**PROBLEM REQUIREMENTS:** In how many lines of the records does the word "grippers" appear? Reply with the number and nothing else.
===============
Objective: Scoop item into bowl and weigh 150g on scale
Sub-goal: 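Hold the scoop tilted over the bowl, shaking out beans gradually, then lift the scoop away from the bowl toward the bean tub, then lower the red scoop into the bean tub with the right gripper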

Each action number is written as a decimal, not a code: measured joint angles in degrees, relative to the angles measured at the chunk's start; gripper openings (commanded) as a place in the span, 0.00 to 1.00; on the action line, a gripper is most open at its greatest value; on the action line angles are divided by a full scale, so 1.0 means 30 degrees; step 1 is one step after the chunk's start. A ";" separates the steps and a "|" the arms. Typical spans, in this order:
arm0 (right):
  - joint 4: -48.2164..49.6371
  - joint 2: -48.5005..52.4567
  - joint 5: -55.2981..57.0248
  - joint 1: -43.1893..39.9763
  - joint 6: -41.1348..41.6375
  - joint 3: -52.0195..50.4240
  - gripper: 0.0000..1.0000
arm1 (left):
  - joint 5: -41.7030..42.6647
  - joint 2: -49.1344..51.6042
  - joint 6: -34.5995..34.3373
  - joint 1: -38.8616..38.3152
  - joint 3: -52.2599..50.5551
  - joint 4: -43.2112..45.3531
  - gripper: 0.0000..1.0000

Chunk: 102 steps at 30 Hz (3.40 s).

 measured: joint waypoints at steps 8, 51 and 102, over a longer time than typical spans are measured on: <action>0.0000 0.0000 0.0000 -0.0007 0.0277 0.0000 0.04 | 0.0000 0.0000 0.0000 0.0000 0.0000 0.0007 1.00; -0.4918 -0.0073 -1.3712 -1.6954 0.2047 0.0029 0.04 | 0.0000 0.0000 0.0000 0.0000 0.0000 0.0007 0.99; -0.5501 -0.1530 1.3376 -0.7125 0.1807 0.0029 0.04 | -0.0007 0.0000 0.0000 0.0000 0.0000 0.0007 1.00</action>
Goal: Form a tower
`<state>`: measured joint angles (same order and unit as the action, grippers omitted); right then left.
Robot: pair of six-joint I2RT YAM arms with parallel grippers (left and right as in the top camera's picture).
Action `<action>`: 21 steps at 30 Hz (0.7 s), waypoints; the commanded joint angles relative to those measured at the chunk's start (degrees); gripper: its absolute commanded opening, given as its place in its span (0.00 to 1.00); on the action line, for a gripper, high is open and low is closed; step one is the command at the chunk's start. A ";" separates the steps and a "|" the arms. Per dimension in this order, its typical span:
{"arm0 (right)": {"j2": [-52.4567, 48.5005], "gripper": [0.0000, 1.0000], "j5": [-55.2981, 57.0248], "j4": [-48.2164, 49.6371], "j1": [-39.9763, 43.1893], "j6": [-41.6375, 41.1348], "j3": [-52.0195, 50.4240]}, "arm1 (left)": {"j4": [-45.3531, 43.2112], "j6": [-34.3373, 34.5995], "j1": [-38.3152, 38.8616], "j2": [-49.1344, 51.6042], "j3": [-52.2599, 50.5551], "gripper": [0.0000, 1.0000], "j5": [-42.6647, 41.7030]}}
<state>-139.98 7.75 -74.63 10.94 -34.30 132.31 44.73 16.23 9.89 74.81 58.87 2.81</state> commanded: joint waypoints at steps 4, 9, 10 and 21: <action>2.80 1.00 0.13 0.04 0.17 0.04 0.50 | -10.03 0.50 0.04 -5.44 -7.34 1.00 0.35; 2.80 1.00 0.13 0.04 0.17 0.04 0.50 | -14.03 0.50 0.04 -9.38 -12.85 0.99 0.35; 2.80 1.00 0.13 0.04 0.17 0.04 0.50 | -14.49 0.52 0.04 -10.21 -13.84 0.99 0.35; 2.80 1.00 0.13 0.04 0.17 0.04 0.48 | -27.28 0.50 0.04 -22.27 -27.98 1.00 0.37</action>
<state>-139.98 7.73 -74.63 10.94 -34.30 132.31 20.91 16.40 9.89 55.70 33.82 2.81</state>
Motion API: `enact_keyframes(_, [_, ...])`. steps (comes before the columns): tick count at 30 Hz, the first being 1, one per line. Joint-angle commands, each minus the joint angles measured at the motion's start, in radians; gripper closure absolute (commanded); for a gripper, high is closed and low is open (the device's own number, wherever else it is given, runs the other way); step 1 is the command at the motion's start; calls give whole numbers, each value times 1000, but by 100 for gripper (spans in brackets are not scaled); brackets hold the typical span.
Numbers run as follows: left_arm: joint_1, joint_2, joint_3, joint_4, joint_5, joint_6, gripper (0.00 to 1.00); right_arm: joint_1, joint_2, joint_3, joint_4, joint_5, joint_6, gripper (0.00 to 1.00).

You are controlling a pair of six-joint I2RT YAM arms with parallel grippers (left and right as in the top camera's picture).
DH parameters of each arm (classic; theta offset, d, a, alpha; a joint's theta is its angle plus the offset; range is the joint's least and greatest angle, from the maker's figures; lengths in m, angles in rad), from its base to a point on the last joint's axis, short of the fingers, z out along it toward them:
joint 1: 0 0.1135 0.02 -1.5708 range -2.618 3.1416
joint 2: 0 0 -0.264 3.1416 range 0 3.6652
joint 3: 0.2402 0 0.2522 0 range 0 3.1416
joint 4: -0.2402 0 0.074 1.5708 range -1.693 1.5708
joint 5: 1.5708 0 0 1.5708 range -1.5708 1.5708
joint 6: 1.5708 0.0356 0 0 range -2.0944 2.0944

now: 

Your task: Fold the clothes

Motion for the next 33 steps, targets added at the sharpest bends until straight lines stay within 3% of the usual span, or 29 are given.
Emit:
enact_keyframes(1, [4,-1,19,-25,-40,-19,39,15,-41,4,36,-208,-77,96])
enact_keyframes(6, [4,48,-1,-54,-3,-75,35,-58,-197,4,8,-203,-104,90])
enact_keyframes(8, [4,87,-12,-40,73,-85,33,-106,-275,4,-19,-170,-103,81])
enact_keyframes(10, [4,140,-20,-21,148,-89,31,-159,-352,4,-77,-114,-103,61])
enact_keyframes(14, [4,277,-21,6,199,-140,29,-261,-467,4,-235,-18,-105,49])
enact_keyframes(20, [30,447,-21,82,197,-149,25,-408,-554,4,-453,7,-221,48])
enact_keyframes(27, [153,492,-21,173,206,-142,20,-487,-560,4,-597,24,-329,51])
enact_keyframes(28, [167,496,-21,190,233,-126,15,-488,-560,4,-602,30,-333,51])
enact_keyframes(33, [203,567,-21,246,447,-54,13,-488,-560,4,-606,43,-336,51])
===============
**SOLUTION FOR THIS PROBLEM:** 3